Comecei a fazer aula com mais ou menos 10 anos. Não segui carreira de bailarino porque para os padrões atuais, eu era baixo e ia encontrar muitas dificuldades. Minha mãe me desencorajou, não sei se foi bom ou ruim. Mas logo comecei a gostar de corrigir, eu sempre gostei de estudar. Minha vida é balé, é dança, o tempo todo é livro, DVD. Se estou escutando música, estou pensando em balé, pensando em espetáculo, produção.
Remontagens | Foto: divulgação

Vocês se dão bem em sala de aula?
Ela sempre foi muito exigente e acho que estou mais bravo agora. Ela é muito humana. Tem coisas que ela entende e eu não quero entender ainda (risos). Mas somos mãe e filho. Em sala de aula, eu falo mãe. “Oh, mãe” (risos).

Aqui você segue algum método?
O método que eu dou aprendi com minha mãe.

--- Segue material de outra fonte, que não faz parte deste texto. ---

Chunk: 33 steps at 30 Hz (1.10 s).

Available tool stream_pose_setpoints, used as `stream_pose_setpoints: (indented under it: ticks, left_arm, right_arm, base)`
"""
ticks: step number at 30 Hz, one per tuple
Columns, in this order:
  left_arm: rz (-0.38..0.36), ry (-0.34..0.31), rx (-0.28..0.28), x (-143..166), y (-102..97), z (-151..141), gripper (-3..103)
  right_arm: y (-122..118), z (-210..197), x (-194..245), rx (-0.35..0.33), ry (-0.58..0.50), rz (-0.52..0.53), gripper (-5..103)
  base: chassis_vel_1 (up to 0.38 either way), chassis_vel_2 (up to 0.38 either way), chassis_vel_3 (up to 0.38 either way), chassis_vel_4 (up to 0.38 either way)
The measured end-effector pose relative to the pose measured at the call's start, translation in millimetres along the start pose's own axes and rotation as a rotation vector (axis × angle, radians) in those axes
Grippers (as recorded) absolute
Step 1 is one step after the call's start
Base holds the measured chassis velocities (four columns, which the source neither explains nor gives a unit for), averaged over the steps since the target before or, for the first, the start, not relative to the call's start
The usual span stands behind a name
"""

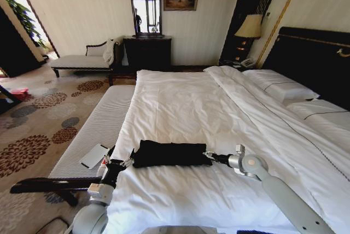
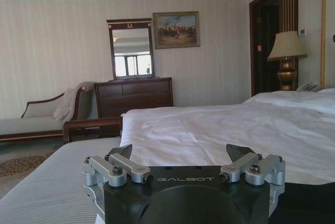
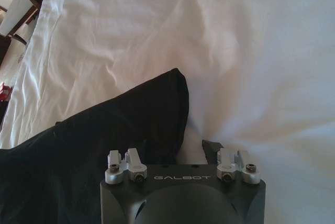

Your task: Fold the clothes on the bed.

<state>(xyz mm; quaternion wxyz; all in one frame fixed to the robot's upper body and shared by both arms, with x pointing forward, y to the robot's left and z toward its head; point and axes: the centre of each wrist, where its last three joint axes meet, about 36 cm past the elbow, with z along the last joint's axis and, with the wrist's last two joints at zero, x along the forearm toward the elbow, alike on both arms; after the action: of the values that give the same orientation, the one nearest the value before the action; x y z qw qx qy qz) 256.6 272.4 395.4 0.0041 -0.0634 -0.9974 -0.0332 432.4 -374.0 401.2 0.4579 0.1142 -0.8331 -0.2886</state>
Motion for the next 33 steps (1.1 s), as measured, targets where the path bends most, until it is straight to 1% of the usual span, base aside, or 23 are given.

O método que minha mãe aprendeu é uma junção métodos, entre eles, Cechetti (italiano) e Vaganova (russo).
Aqui na escola, vivemos em discussão dos passos. Nossa escola não faz o método Royal, mas preparamos os bailarinos para os exames. Ele tem um lado bom, ele limpa muito o aluno, ele obriga que determinados exercícios sejam muito bem feitos. Eu não concordo com muitas coisas, mas tem este lado.
Temos também muito contato com a escola cubada porque fomos a primeira escola brasileira a fazer intercâmbio. Eu aprendi muito com ela também.

Serviço: Theatro São Pedro - Rua Barra Funda. 171. Dias 20 e 21 de agosto, às 20h30.